ME: ​C1 has been shown to offer a shorter production time for mAbs and other proteins than CHO, requires significantly smaller production facilities and does not require viral purification. When C1-expressed proteins are secreted from the cells, they come out in a purer form than CHO-produced mAbs. For these reasons, we believe C1 may one day be a safe and efficient expression system that may help speed up the development, lower the production costs and improve the performance of biologic vaccines and drugs at flexible commercial scales. We believe it may also potentially enable the development and commercialisation of more complex genes that are difficult to express at reasonable yields in CHO and other cell lines. It might also be able to produce larger amounts of protein to enable drug discovery and development to move forward faster.

BPR: What interest has the C1 production platform attracted in the biopharma industry so far?

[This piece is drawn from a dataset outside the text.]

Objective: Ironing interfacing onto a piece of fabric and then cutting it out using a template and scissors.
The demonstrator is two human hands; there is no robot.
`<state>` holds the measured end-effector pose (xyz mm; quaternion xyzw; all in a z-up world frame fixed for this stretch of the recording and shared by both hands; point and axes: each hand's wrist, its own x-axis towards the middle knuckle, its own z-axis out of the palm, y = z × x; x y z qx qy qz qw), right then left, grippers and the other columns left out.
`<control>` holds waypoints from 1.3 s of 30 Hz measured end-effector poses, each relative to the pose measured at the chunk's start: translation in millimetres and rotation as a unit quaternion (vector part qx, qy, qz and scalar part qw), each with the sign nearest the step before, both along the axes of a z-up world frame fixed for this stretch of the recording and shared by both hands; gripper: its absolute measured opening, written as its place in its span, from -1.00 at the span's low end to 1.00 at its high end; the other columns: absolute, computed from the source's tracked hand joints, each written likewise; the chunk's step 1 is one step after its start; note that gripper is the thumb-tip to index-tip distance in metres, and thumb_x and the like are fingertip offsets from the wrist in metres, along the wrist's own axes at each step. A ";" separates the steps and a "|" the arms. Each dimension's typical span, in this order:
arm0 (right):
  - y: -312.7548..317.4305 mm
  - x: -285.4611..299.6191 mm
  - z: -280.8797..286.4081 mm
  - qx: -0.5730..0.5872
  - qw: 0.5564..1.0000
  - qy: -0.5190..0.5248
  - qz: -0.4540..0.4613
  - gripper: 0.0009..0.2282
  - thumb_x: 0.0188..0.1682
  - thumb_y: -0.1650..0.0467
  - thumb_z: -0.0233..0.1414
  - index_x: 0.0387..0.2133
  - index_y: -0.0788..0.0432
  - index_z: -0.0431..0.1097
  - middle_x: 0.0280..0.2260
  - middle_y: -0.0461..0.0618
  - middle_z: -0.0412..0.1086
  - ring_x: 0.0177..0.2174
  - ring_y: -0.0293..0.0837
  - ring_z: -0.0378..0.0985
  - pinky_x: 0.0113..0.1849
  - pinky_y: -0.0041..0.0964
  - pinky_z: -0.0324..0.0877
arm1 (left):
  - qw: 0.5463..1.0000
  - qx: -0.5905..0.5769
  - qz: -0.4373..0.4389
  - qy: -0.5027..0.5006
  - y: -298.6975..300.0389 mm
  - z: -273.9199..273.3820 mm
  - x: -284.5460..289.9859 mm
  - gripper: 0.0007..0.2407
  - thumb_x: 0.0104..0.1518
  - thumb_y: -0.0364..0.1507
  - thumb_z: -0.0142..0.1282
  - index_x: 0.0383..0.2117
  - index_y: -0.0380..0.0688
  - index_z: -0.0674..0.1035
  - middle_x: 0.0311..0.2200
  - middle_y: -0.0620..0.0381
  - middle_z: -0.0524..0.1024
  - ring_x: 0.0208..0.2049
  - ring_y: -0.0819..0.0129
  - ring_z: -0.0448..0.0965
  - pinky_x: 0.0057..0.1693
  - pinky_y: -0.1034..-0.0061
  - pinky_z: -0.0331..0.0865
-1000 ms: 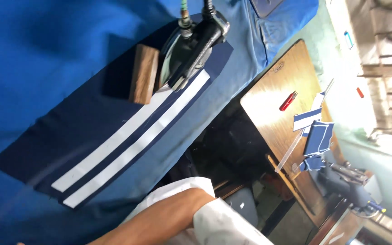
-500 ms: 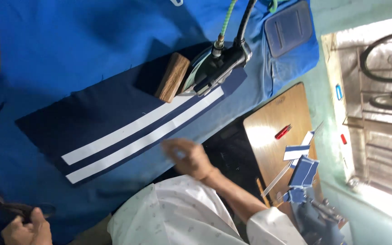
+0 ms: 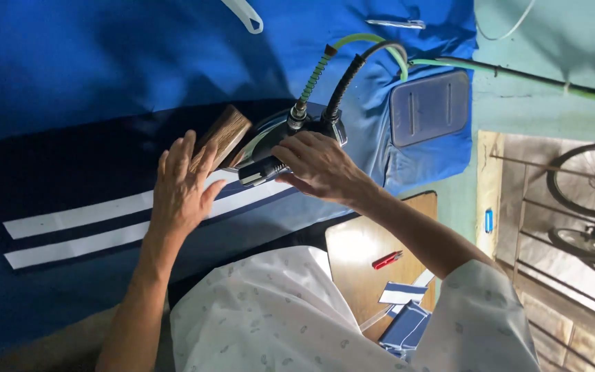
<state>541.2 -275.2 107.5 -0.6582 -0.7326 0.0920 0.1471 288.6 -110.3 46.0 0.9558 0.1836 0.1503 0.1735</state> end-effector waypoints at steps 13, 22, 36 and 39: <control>35.0 17.9 -46.9 -0.230 0.969 0.054 0.072 -0.74 -0.12 0.19 0.15 -0.35 0.01 0.29 -0.68 0.02 0.42 -0.63 0.17 0.59 -0.52 0.05 0.48 | 0.993 0.080 0.023 0.079 20.3 -11.3 13.6 -0.35 0.00 -0.22 0.30 0.32 0.05 0.42 0.06 -0.16 0.43 0.13 -0.13 0.49 0.21 -0.05 0.31; 3.0 74.2 17.8 -0.290 0.950 0.101 -0.057 -0.65 -0.10 0.15 0.18 -0.18 0.09 0.43 -0.55 0.34 0.52 -0.49 0.37 0.63 -0.40 0.22 0.51 | 0.997 0.058 0.044 0.009 -4.7 -16.1 41.0 -0.57 0.26 -0.20 0.05 0.28 0.14 0.48 0.01 -0.09 0.45 -0.03 -0.02 0.51 0.04 0.14 0.36; -194.5 162.0 17.7 -0.298 0.678 0.129 -0.659 -0.45 -0.08 -0.15 0.15 -0.55 0.07 0.38 -0.70 0.02 0.41 -0.59 -0.03 0.60 -0.46 -0.13 0.50 | 0.994 0.017 -0.088 -0.054 -104.5 -36.5 185.7 -0.57 0.17 -0.37 0.13 0.22 0.27 0.44 0.02 0.10 0.42 -0.09 0.17 0.44 -0.10 0.34 0.36; -195.3 162.1 8.8 -0.256 0.662 0.170 -0.684 -0.51 -0.01 -0.09 0.17 -0.57 0.04 0.39 -0.70 0.03 0.40 -0.59 0.02 0.60 -0.47 -0.10 0.47 | 0.987 0.026 -0.159 -0.026 -40.6 27.8 136.7 -0.71 0.31 -0.33 -0.03 0.15 0.24 0.52 0.09 0.10 0.46 0.05 0.13 0.43 0.10 0.24 0.31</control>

Dyadic has, and is, receiving research funds from several top-tier pharma companies to conduct certain proof-of-concept studies. Although restricted in some cases from being able to name such collaborators, some of these have been made public, such as the following research collaborations:

  • Mitsubishi Tanabe Pharma: To help Mitsubishi Tanabe overcome specific gene expression challenges of two important therapeutic compounds using C1 technology.
  • Israel Institute for Biological Research (IIBR): To further advance C1 for the development and manufacture of recombinant vaccines and neutralizing agents comprising targeted antigens and monoclonal antibodies to combat emerging disease and threats.
  • ZAPI (Zoonoses Anticipation and Preparedness Initiative): Preliminary results indicated that the C1-produced antigen generated an immune response in mice that protected them and did not have negative effects on their health.

BPR: What are the next steps in the development of the C1 production platform? 

ME:​ Dyadic will seek to continue to improve the productivity yield of mAB, Fab and multi-specific antibodies, FC-Fusion proteins, vaccines, antigens, VLPs and other types of proteins for animal and human use utilising the C1 platform. The company will also continue to look for R&D collaborations with pharmaceutical companies that are looking to speed up the development and lower the cost of manufacturing biologic vaccines and drugs.

Mark Emalfarb founded Dyadic in 1979. He has been a member of Dyadic’s board of directors since 2004, and heading the board as chairman, as well as president and CEO, from October 2004 until April 2007. Emalfarb took up these responsibilities for a second time, from June 2008 until the present.